There are several issues with your code.

First, Object.get() does not return the contents of the Amazon S3 object. Instead, as per the Object.get() documentation, it returns:

{
    'Body': StreamingBody(),
    'AcceptRanges': 'string',
    'LastModified': datetime(2015, 1, 1),
    'ContentLength': 123,
    'ETag': 'string',
    'VersionId': 'string',
    'CacheControl': 'string',
    'ContentDisposition': 'string',
    ...
    'BucketKeyEnabled': True|False,
    'TagCount': 123,
}

You can see this happening by inserting print(txt) as a debugging line.

If you want to access the contents of the object, you would use the Body element. To retrieve the contents of the streaming body, you can use .read().

However, this comes back as a binary string since the object is treated as a binary file. In Python, you can convert it back to ASCII by using .decode('ascii').
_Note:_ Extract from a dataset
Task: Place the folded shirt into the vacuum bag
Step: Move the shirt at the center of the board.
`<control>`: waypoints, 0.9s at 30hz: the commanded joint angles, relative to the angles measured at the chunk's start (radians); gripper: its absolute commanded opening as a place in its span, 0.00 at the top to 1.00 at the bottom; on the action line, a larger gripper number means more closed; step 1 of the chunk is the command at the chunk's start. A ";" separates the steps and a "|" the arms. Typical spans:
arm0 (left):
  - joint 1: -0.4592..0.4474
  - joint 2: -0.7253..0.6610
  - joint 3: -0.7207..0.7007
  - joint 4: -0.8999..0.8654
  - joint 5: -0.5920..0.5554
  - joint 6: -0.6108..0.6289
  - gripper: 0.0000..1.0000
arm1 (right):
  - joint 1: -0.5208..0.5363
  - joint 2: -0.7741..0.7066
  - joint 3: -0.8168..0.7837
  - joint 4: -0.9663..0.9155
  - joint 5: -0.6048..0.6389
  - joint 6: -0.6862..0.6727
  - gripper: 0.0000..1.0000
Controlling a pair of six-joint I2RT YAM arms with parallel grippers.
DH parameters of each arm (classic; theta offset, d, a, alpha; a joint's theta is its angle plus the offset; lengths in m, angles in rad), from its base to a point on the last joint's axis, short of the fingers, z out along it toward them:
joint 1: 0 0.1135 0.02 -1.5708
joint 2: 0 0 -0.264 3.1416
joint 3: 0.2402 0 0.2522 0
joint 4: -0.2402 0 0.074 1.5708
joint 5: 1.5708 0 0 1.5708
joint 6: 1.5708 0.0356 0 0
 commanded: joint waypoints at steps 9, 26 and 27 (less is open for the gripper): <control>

See: How to convert 'binary string' to normal string in Python3?

Therefore, you would actually need to use:

txt = s3.Bucket('bucketname').Object('object.txt').get()['Body'].read().decode('ascii')

(If that seems too complex, then you could have simply downloaded the file to the local disk, then use the CSV Reader on the file -- it would have worked nicely without having to use get/read/decode.)

The next issue, is that the documentation for csv.reader says:

csv.reader(csvfile, dialect='excel', **fmtparams)
Return a reader object which will iterate over lines in the given csvfile. csvfile can be any object which supports the iterator protocol and returns a string each time its next() method is called

Since the decode() command returns a string, then the for loop will iterate over individual characters in the string, not lines within the string.

Frankly, you could process the lines without using the CSV Reader, simply by splitting on the lines and the tabs, like this:

import boto3

s3 = boto3.resource('s3')

txt = s3.Bucket('bucketname').Object('object.txt').get()['Body'].read().decode('ascii')

lines = txt.split('\n')

for line in lines:
    fields = line.split('\t')
    print(fields)

All of the above issues should have been noticeable by adding some debugging to see whether each step was returning the data that you expected, such as printing the contents of the variables after each step.